现在，让我们考虑 k 的最坏情况，即 k = 1。让 p 表示精度（在您的示例中，p = 53 表示双精度，但让我们概括一下）。一个有 log2（2 n + 1） = n + log2（1 + 2−n） ≈ⁿ + 0.43·2⁻ⁿ。如果 n 的表示正好需要 q 位，则 ulp 将为 2^q−p。为了得到预期的结果，0.43·2−ⁿ需要大于1/2 ulp，即2−ⁿ⁻² ⩾ 2 q−p−1，即n ⩽ p−q⁻¹。

由于 q = ⌈log2（n）⌉，因此条件为 n + ⌈log2（n）⌉ ⩽ p − 1。

但是由于 ⌈log2（n）⌉ 与 n 相比很小，因此 n 的最大值将是 p 的数量级，因此通过将 ⌈log2（n）⌉ 替换为 ⌈log2（p）⌉ 来得到近似条件，即 n ⩽ p − ⌈log2（p）⌉ − 1。

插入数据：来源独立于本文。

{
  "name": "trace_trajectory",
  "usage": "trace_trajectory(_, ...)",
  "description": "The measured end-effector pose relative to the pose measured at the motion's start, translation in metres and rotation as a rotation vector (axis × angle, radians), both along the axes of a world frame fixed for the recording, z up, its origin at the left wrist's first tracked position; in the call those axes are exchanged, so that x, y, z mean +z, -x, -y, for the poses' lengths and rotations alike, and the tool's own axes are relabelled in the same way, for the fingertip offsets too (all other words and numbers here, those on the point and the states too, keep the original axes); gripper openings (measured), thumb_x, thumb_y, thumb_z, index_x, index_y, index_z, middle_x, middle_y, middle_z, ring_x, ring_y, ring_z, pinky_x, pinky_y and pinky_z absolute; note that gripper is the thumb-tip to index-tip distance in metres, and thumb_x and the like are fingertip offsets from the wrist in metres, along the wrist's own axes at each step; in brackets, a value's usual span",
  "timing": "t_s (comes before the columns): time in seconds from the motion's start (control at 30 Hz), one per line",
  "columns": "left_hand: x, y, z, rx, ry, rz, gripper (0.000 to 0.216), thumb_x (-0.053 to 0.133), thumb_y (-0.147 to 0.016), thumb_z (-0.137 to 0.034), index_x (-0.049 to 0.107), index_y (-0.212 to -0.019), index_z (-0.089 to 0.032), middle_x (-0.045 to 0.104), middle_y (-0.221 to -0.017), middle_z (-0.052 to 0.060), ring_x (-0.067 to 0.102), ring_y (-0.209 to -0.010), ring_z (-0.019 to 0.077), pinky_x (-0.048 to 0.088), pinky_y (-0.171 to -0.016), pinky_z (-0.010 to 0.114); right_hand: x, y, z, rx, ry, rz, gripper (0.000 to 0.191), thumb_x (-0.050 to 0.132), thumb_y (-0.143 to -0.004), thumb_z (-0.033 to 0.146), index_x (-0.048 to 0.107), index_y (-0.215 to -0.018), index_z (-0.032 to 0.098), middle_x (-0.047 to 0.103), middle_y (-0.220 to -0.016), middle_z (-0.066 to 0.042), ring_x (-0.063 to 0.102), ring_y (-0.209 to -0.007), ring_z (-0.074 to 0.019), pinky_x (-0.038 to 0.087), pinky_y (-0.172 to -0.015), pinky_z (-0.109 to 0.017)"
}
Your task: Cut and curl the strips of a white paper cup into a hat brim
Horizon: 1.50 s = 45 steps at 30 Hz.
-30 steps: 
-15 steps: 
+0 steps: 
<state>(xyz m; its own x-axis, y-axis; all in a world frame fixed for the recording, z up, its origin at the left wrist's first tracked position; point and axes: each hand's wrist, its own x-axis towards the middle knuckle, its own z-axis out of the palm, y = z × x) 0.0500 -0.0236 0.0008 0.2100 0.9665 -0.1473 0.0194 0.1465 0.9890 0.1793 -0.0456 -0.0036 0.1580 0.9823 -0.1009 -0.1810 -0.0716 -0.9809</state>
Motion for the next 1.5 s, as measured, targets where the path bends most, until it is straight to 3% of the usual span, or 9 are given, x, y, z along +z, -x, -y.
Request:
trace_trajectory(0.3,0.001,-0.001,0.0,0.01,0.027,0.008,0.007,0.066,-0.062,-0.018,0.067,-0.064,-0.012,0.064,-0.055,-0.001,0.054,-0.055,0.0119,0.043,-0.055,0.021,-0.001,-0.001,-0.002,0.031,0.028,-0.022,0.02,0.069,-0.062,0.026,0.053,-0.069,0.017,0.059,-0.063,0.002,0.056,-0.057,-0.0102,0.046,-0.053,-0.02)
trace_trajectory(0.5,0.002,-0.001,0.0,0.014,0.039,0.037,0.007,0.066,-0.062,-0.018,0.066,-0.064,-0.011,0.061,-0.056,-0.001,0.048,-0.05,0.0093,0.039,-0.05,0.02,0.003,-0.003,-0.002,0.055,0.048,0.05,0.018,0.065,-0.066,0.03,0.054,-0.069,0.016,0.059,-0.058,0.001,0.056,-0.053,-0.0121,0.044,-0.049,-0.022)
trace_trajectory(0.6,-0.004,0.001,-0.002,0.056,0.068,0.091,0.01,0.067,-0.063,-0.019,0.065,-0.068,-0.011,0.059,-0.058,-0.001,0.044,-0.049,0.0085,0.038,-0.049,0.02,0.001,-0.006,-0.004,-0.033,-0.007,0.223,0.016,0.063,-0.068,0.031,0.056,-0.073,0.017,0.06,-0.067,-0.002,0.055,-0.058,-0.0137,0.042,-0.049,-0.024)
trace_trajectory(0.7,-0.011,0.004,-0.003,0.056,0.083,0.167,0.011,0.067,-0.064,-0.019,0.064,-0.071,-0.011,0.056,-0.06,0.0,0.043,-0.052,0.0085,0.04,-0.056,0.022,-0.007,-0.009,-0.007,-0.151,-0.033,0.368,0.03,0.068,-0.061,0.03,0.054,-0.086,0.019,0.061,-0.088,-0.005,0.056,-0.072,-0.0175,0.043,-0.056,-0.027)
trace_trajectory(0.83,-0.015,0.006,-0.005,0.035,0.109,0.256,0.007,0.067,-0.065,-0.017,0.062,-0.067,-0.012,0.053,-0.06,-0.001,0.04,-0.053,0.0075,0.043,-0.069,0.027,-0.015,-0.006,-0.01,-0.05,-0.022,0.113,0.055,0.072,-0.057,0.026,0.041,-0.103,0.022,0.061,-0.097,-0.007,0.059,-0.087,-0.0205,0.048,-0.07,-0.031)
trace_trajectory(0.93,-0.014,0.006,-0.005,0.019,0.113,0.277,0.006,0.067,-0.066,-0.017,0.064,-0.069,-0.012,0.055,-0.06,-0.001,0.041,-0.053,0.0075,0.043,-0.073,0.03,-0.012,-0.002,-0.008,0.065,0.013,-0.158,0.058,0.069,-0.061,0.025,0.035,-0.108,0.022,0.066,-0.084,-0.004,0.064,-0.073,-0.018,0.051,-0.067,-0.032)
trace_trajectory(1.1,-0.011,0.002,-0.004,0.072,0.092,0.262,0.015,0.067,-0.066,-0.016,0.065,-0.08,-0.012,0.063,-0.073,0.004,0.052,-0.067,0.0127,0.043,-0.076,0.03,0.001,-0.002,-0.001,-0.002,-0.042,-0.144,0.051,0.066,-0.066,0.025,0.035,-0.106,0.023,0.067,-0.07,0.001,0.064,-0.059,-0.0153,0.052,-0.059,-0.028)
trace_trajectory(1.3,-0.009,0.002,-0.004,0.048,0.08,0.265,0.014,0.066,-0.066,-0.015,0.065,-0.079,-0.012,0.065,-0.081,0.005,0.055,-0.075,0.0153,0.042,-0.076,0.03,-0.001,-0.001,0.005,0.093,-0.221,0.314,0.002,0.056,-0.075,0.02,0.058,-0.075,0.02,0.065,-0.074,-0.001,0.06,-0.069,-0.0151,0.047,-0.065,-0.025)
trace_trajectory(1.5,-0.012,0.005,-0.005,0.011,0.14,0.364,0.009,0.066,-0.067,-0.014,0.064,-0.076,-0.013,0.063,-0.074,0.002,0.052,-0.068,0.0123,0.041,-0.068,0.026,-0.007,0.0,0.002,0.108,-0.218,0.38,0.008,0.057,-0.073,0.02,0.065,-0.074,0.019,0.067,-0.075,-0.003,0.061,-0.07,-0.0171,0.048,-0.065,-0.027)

下面是一个使用 GNU MPFR 的 C 程序，用于查找每个精度 p 失败的第一个 n 值：

#include <stdio.h>
#include <stdlib.h>
#include <mpfr.h>

static void test (long p)
{
  mpfr_t x;

  mpfr_init2 (x, p);
  for (long n = 1; ; n++)
    {
      /* i = 2^n + 1 */
      mpfr_set_ui_2exp (x, 1, n, MPFR_RNDN);
      mpfr_add_ui (x, x, 1, MPFR_RNDN);
      mpfr_log2 (x, x, MPFR_RNDN);
      mpfr_ceil (x, x);
      long r = mpfr_get_si (x, MPFR_RNDN);
      if (r != n + 1)
        {
          printf ("p = %ld, fail for n = %ld\n", p, n);
          break;
        }
    }
  mpfr_clear (x);
}

int main (int argc, char **argv)
{
  long p, pmax;

  if (argc != 2)
    exit (1);
  pmax = strtol (argv[1], NULL, 0);
  for (p = 2; p <= pmax; p++)
    test (p);

  return 0;
}

使用参数 64，可以得到：

p = 2, fail for n = 2
p = 3, fail for n = 3
p = 4, fail for n = 4
p = 5, fail for n = 4
p = 6, fail for n = 5
p = 7, fail for n = 6
p = 8, fail for n = 7
p = 9, fail for n = 8
p = 10, fail for n = 8
p = 11, fail for n = 9
p = 12, fail for n = 10
p = 13, fail for n = 11
p = 14, fail for n = 12
p = 15, fail for n = 13
p = 16, fail for n = 14
p = 17, fail for n = 15
p = 18, fail for n = 16
p = 19, fail for n = 16
p = 20, fail for n = 17
p = 21, fail for n = 18
p = 22, fail for n = 19
p = 23, fail for n = 20
p = 24, fail for n = 21
p = 25, fail for n = 22
p = 26, fail for n = 23
p = 27, fail for n = 24
p = 28, fail for n = 25
p = 29, fail for n = 26
p = 30, fail for n = 27
p = 31, fail for n = 28
p = 32, fail for n = 29
p = 33, fail for n = 30
p = 34, fail for n = 31
p = 35, fail for n = 32
p = 36, fail for n = 32
p = 37, fail for n = 33
p = 38, fail for n = 34
p = 39, fail for n = 35
p = 40, fail for n = 36
p = 41, fail for n = 37
p = 42, fail for n = 38
p = 43, fail for n = 39
p = 44, fail for n = 40
p = 45, fail for n = 41
p = 46, fail for n = 42
p = 47, fail for n = 43
p = 48, fail for n = 44
p = 49, fail for n = 45
p = 50, fail for n = 46
p = 51, fail for n = 47
p = 52, fail for n = 48
p = 53, fail for n = 49
p = 54, fail for n = 50
p = 55, fail for n = 51
p = 56, fail for n = 52
p = 57, fail for n = 53
p = 58, fail for n = 54
p = 59, fail for n = 55
p = 60, fail for n = 56
p = 61, fail for n = 57
p = 62, fail for n = 58
p = 63, fail for n = 59
p = 64, fail for n = 60

编辑：因此，对于双精度 （p = 53），如果 log2 正确舍入（或至少具有良好的精度），则最小的失败整数为 2⁴⁹ + 1。